To say that cancer is one of the leading causes of death globally is old news. That is the accepted but sad fact. What is alarming now is that the number of new cancer cases globally is expected jump by 70 percent in the next two decades, according to the World Health Organization.
Over 60 percent of the world’s new cases currently come from Africa, Asia, and Central and South Africa. Worse, about 70 percent of the world’s mortality are from these areas as well.
The exigency therefore remains.
Big Companies Acknowledge the Need
No wonder, even Apple has joined in the rush to find answers to some of the world’s diseases by turning to digital healthcare technology. It relies on iPhone users to provide researchers priceless data for their medical studies far often than ever before.
While Apple’s quest does not focus on cancer alone, IBM Watson’s does. IBM’s project turns to the power of computers (and artificial intelligence) to sift through data on cancer treatments sent by oncologists.

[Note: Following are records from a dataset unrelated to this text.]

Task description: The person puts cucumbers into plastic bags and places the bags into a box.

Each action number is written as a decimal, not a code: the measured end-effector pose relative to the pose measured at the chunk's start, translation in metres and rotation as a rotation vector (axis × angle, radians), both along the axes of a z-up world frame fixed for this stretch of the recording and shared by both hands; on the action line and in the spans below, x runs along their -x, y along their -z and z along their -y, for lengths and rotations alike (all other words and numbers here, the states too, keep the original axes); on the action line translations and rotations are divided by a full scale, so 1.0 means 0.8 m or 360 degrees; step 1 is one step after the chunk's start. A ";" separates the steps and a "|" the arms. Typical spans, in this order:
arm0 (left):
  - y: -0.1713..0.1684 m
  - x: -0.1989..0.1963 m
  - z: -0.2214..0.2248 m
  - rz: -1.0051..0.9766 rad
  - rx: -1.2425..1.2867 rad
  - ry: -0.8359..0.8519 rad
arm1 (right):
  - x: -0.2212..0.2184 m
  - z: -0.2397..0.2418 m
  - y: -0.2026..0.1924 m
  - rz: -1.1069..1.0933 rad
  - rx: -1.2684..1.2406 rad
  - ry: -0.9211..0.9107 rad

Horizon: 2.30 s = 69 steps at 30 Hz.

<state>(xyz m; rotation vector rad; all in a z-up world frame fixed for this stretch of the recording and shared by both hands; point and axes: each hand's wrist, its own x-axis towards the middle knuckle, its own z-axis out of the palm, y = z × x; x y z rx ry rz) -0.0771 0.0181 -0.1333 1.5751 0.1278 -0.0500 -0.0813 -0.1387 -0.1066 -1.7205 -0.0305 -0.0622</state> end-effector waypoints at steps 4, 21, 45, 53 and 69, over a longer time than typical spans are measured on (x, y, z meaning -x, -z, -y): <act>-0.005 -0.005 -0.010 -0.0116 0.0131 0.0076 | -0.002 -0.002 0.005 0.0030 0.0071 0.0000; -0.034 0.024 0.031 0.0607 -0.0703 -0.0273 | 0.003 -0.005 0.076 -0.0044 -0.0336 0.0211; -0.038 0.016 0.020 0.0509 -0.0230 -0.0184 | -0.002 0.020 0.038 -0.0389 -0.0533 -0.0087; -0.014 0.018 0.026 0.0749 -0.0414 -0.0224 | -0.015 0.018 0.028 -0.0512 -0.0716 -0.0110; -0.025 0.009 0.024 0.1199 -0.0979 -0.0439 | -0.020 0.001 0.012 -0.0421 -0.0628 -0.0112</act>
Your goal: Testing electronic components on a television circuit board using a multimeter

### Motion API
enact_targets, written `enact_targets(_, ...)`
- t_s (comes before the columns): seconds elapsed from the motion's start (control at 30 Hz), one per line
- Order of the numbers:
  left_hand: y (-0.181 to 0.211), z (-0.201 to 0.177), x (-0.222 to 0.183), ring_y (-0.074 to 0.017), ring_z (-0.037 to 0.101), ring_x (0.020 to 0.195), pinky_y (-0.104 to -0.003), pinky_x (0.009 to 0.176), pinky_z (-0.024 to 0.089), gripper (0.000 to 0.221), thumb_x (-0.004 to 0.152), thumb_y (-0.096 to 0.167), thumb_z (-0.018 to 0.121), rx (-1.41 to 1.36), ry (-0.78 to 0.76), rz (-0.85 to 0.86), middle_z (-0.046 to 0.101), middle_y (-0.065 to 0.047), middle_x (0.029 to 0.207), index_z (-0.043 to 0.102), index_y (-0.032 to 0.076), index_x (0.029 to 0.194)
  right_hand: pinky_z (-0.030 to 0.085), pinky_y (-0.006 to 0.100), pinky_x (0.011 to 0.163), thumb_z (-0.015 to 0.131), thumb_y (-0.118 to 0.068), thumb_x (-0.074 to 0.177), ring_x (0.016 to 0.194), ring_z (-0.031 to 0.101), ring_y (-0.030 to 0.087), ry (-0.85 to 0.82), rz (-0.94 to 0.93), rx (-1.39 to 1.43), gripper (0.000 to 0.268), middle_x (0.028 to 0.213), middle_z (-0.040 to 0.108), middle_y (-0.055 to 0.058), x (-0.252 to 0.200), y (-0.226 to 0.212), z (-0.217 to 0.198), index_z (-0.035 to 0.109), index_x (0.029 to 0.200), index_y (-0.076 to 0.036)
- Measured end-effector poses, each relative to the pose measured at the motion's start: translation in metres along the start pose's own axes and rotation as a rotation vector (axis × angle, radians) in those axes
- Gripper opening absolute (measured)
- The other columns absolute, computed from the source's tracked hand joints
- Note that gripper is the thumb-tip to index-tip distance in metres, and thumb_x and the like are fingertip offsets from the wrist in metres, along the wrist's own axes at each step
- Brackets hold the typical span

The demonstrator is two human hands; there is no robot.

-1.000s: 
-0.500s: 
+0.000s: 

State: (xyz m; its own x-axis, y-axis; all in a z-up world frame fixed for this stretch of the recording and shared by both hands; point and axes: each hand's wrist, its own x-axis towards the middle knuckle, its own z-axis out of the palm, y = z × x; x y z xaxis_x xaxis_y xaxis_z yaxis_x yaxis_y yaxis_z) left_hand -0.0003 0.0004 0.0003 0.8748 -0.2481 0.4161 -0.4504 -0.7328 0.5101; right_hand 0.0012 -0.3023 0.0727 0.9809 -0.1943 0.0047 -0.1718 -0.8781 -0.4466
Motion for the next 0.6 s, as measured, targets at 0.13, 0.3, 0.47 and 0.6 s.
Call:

But there is still more room for smaller players—including startups—to help cancer patients and medical practitioners, including those in emerging markets such as the Philippines. Much still can be done in improving patients’ access to better healthcare starting from the diagnosis of cancer to finding the right doctors, determining the choice of treatment and even medical trials, handling pain, and finding support.

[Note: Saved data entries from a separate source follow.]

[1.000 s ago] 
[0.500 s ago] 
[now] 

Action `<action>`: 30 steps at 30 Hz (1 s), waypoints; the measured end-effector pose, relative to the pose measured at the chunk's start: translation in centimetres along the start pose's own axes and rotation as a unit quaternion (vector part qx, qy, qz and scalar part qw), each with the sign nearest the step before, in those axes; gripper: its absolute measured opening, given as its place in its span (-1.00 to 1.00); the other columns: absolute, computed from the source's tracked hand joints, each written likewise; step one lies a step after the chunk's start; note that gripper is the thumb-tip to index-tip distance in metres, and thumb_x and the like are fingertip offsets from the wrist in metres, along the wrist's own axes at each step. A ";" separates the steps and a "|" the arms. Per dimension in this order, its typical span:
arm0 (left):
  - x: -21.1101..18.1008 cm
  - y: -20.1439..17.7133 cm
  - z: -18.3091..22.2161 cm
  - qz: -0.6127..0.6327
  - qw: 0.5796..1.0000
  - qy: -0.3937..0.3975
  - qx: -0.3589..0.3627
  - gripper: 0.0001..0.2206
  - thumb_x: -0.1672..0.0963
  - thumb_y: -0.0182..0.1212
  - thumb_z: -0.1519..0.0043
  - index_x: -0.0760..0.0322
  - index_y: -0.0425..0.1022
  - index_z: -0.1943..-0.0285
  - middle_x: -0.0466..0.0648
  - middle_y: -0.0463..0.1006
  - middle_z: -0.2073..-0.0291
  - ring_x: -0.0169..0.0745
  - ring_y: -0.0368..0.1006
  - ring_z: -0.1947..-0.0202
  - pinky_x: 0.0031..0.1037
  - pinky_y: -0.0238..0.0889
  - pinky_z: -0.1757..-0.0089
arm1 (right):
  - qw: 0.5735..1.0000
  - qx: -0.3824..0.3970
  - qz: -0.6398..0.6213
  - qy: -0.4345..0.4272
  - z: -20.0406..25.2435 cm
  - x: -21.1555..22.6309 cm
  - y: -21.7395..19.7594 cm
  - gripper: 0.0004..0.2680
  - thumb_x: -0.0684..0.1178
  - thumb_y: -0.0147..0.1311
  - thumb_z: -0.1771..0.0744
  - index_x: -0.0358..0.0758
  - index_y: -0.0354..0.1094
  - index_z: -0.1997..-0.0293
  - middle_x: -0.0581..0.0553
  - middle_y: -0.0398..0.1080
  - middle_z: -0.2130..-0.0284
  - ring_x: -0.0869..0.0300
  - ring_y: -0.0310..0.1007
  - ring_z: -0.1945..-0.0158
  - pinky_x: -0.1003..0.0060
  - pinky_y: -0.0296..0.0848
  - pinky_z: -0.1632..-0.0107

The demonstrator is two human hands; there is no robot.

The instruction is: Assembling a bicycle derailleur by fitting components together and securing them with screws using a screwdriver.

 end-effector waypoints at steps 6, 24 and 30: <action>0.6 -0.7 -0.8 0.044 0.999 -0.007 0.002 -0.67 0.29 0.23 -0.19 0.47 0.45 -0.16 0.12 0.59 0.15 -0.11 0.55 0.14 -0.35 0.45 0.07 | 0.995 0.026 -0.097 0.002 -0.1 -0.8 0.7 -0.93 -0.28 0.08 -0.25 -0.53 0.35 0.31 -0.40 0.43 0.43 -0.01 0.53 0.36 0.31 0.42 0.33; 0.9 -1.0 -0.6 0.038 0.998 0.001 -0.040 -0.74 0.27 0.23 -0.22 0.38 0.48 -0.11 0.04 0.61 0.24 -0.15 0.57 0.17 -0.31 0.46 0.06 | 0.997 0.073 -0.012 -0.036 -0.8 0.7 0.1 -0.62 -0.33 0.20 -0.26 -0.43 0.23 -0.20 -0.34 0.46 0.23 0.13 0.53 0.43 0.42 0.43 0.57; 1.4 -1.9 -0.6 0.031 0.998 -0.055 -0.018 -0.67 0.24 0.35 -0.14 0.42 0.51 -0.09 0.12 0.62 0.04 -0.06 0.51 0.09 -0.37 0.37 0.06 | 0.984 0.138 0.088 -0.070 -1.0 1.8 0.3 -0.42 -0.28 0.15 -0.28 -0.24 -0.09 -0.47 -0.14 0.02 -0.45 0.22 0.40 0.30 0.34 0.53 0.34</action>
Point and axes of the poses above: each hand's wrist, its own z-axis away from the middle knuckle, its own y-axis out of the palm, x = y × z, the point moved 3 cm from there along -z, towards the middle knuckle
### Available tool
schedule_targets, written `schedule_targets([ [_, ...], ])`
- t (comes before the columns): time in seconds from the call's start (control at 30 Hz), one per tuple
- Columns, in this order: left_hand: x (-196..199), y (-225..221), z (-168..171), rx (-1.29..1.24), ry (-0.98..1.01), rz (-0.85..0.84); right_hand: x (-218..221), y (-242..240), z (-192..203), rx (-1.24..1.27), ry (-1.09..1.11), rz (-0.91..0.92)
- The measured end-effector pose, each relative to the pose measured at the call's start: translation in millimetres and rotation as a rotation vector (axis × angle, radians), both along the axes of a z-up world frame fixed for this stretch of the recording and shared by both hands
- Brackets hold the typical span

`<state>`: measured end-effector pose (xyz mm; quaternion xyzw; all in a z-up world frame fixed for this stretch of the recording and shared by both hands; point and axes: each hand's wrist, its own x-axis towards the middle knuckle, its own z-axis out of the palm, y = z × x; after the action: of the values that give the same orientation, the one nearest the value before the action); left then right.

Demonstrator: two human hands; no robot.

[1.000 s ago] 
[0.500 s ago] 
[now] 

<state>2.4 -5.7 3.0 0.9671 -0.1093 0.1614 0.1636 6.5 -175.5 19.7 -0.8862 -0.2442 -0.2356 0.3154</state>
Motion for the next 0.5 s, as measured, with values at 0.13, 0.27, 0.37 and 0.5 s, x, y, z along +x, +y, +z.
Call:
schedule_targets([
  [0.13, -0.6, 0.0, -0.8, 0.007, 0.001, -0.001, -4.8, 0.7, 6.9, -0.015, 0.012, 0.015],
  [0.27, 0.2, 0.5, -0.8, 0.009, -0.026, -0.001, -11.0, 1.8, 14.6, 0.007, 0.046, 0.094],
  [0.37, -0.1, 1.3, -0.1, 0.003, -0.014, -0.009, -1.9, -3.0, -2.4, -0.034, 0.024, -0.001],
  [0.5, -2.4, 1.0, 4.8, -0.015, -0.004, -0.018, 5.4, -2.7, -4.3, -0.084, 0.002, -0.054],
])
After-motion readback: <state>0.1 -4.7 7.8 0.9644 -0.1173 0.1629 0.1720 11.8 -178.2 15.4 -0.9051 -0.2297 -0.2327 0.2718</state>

Startups’ Turn: Pitch Your Idea
By launching the Takeda Digital Healthcare Innovation Challenge in Manila, Takeda Pharmaceuticals too is paving the way for startups around the world to pitch their workable digital solutions that address concerns in oncology.
These solutions—be these apps, websites, or software or hardware—must target one of the challenge’s four objectives: increasing patients’ awareness of pre-diagnosis and post-diagnosis of diseases; improving health practitioners’ knowledge about the diagnosis and treatment of cancer; connecting patients to the right treatment and facilities; and enhancing the coordination among patients, doctors and infusion centers.